SOUS-SECTION 3 ACQUISITIONS D'IMMEUBLES RURAUX PAR LES FERMIERS
ANNEXE
7 C-5-78
Instruction du 26 mai 1978
MUTATIONS DE PROPRIÉTÉ A TITRE ONÉREUX D'IMMEUBLES
MUTATIONS AUTRES QUE LES ÉCHANGES
Acquisitions réalisées par les preneurs à bail d'immeubles ruraux
Assouplissement des conditions d'application de l'article 705 du C.G.I.
(C.G.I., art. 705)
(Service de la Législation fiscale)
[Sous-direction B-Bureau B 2]
Les ventes d'immeubles ruraux donnent ouverture à un droit de 11,80 % perçu au profit de l'État auquel s'ajoutent les taxes départementale et communale (2,80 %) et la taxe régionale.
Ces ventes toutefois sont seulement assujetties à un droit proportionnel de 0,60 % lorsqu'elles sont consenties aux fermiers.
L'article 705 du Code général des Impôts subordonne cette réduction à plusieurs conditions dont celle « qu'au jour de l'acquisition, les immeubles soient exploités en vertu d'un bail consenti à l'acquéreur, à son conjoint, à ses ascendants ou aux ascendants de son conjoint et enregistré ou déclaré depuis au moins deux ans ».
Cette condition est remplie de façon certaine :
- lorsque les immeubles cédés font l'objet d'un bail écrit en cours à la date d'acquisition et qui à ladite date a été enregistré depuis au moins deux ans ;
- si, en cas de location verbale ou de bail écrit venu à expiration et prorogé par tacite reconduction, la location a donné lieu à une première déclaration souscrite depuis deux ans au moins et régulièrement renouvelée depuis.
La question se pose en revanche de savoir s'il convient d'appliquer le régime de faveur lorsqu'une déclaration de location verbale a été souscrite deux ans au moins avant la date d'acquisition mais que cette déclaration n'a pas été renouvelée depuis, ou qu'il y a eu un bail écrit, enregistré depuis deux ans ou plus et que celui-ci est venu à expiration sans que sa prorogation par tacite reconduction ait été déclarée.
A cette question, la doctrine administrative répond par la négative, en admettant toutefois que le fermier bénéficie automatiquement du régime de faveur lorsque l'acquisition a lieu avant le 31 décembre de la seconde année suivant celle au cours de laquelle le bail tacitement reconduit aurait dû normalement être déclaré (cf. l'instruction du 19 février 1976, B.O. 7 C-7-76).

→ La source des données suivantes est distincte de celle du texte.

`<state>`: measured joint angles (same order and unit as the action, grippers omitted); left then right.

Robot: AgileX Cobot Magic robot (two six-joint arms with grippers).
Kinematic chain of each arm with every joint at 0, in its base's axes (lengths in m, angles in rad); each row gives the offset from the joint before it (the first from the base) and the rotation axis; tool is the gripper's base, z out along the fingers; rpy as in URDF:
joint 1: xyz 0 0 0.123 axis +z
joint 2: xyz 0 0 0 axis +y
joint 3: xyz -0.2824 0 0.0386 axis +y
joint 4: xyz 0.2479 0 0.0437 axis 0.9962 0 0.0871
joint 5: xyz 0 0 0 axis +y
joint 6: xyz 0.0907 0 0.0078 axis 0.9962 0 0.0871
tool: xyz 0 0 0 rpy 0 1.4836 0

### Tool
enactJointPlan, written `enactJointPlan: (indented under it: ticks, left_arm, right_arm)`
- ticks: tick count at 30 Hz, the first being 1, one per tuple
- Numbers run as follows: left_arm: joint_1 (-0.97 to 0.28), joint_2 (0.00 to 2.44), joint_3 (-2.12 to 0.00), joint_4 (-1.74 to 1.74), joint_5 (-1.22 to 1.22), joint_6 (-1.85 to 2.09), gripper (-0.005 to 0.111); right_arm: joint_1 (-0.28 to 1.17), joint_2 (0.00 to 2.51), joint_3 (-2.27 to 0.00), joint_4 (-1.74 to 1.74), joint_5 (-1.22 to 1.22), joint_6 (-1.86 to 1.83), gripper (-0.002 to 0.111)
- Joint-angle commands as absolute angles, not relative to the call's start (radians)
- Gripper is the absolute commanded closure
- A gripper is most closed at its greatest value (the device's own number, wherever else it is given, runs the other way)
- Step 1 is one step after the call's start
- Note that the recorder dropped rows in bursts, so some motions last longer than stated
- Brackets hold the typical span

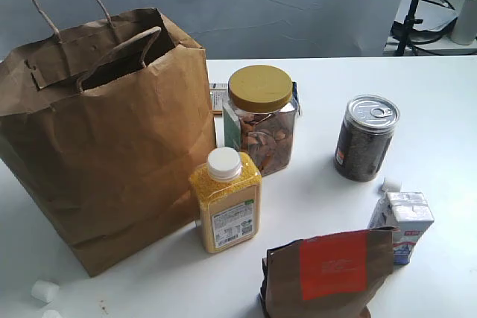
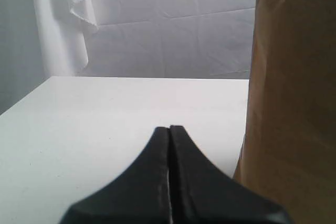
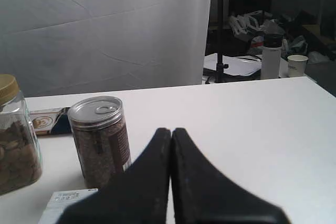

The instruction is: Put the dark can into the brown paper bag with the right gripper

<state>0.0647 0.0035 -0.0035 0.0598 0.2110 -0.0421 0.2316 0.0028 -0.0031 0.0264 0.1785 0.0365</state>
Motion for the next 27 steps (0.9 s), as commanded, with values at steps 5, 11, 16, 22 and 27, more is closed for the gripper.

Cette interprétation, qui aboutit à des conséquences sévères, n'est pas apparue, après nouvel examen, comme susceptible de trouver son entière justification tant dans la lettre du texte législatif que dans son esprit.
Il a par suite été admis que si, pour un motif quelconque, le droit de bail n'a pas été régulièrement acquitté, soit lors de chacune des échéances du bail écrit, soit chaque année sur déclaration en cas de bail venu à expiration et prorogé tacitement ou en cas de location verbale, le preneur qui acquiert une exploitation pourra apporter la preuve, par tous moyens compatibles avec la procédure écrite, qu'au moment de l'acquisition les biens ruraux sont exploités par lui en la qualité de fermier qu'il tient du bail initialement enregistré ou déclaré ou d'une prorogation tacite de cette location. Les documents produits seront mentionnés dans l'acte et annexés à celui-ci.
En ce qui concerne la nature des documents susceptibles d'être considérés comme apportant la preuve de la qualité de fermier, les agents se reporteront aux indications données au B.O.D.G.I. 7 C-11-71.
Le service fera procéder immédiatement à la régularisation du paiement du droit de bail.
Les perceptions entrant dans le champ d'application de cette mesure seront susceptibles d'être révisées, sur la demande des parties formulée dans le délai de réclamation et appuyée des documents justificatifs.
Annoter : Documentation de base 7 C-1457, n os14 et 23 et suiv.